Spoiler Alert: Steven Heller digs into the production of Steven Spielberg’s The Post.
(If you haven't seen the movie yet, consider yourself forewarned.)On Christmas Eve day I saw Steven Spielberg’s
The Post, a timely (and quickly produced) historical film about the publication of America’s most devastating deception—the Pentagon Papers, a historical analysis of the Vietnam War.
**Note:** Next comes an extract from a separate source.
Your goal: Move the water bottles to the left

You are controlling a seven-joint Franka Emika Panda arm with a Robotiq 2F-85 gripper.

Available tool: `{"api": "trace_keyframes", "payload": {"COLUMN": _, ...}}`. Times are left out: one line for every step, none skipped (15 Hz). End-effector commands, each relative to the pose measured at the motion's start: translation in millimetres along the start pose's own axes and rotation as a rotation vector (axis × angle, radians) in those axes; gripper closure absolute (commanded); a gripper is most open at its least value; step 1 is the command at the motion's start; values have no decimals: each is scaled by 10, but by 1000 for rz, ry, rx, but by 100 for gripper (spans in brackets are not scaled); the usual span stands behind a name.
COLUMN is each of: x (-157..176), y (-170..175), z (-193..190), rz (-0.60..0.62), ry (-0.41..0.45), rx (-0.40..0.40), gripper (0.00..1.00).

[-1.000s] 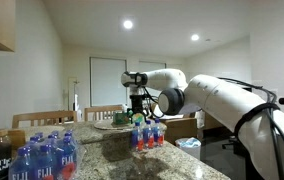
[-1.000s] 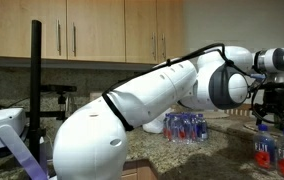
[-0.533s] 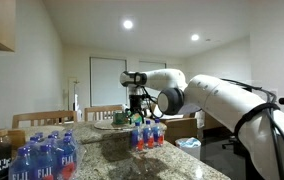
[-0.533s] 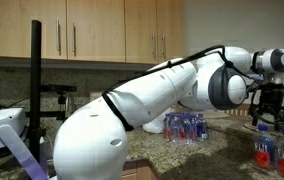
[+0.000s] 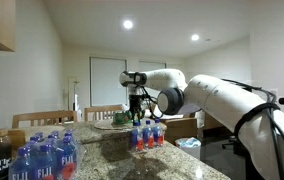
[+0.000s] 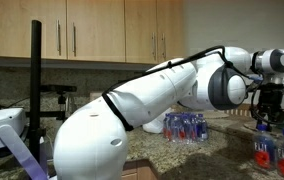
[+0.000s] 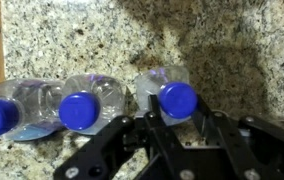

The New York Times got the scoop first in 1971, when Daniel Ellsberg, a former U.S. Marine turned analyst for the Rand Corporation, removed, photocopied, and provided the secret government documents to
The Times. In a series of installments (before the courts briefly enjoined
The Times from publishing them until a Supreme Court decision ruled in favor), these papers proved that as far back as the Truman administration, military experts believed the Vietnam incursion was unwinnable. Yet four subsequent presidents continued to secretly pump economic and human capital into the void to prevent the “domino theory” and save America’s prestige. Over 50,000 American soldiers were killed and countless were wounded physically and mentally, the nation was irrevocably polarized, and American esteem was decimated. The Pentagon Papers, which Secretary of Defense Robert McNamara under Kennedy and Johnson had commissioned as a record for future scholars, showed beyond a shadow of doubt that the war was a costly folly, and that Johnson systematically lied, not only to the public but also to Congress. Similar to
All The President’s Men about the Watergate scandal that drove President Richard Nixon to resign,
The Post vividly reveals how essential the free press is to the preservation of our democracy—especially today—and was deftly handled with Spielberg’s usual cinematic flair for historical storytelling.
But unlike other Spielberg productions, this movie is flawed. And those flaws are so distracting that my experience was all but ruined. The plot centers on the
Washington Post’s quest to remain “in the game,” says Tom Hanks, as
Post editor Ben Bradlee; Meryl Streep’s owner/publisher Katherine Graham had the painfully difficult decision to publish the documents after the initial court ban against
The Times in the face of possible ruin of the
Post company by the vindictive Nixon White House. But
The Times has its share of screen time too and that's where storytelling license unhinged the film.
For all Spielberg’s devotion to accurate details, the art direction of
The Times sequences was entirely wrong. I admit that for the average filmgoer this may be minor, if nonexistent, but for me, a former
Times veteran it was disappointing. The problem starts with the entirely fake entrance to the old
Times building at 229 West 43
rd Street, continues with incidental shots of the non-existent buildings across the street, inaccurate interior stair- and hallways, and the false newsroom layout with a nonexistent balcony: it was like seeing one of those films set in New York that was really shot in Toronto (the street signs are always wrong). The illusion was shot to bits.
Historical dramas can never be entirely accurate, but this one was riddled with easily fixed mistakes. For one, Ben Bradlee, who has a hunch that the
Times is about to release something big, assigns an intern to take a train to New York to dig up any information on the
Times’ star reporter. In fact, newspapers did not have interns, per se. They had copyboys (and girls) in training. When this intern (copy person) shows up at the fake
Times building, he asks a passing UPS driver which floor the newsroom is on. Why him? The UPS man gives the wrong answer. In the very next cut the intern is jaunting up stairs that never existed in the building. Even more absurd is that the
Times security guards always required visitors to call the person being visited from the lobby—no one was ever allowed in without clearance (they even refused to let my mom in once). How did the
Post’s intern get through? We learn that he is carrying an envelope for delivery to Walter Matson, then President of the Times Company, yet no messenger was ever allowed beyond the messenger drop-off room—even familiar freelancers had to call for permission.
Then there are the depictions of key people. When you know someone, like I knew
Times editor-in-chief A.M. (Abe) Rosenthal, the actor, Michael Stuhlbarg, who played him was neither a
dopple nor
ganger (small point but distracting). And another nit: The actor (Gary Wilmes) whose role as publisher and chairman Arthur Ochs Sulzberger, Sr. bore no resemblance to the real person whatsoever—he was much too tall.
Movies are never exact replicas of reality. In the days when films were shot on the back lots, the truth was approximate at best. When, in the 1950s, location shooting was more frequent, viewers began to expect more verisimilitude. Spielberg’s inaccurate set design did not diminish the importance of the film’s message that real truth conquers all. Still, I wish he tried just a little harder to make it real. Someone’s gotta do it.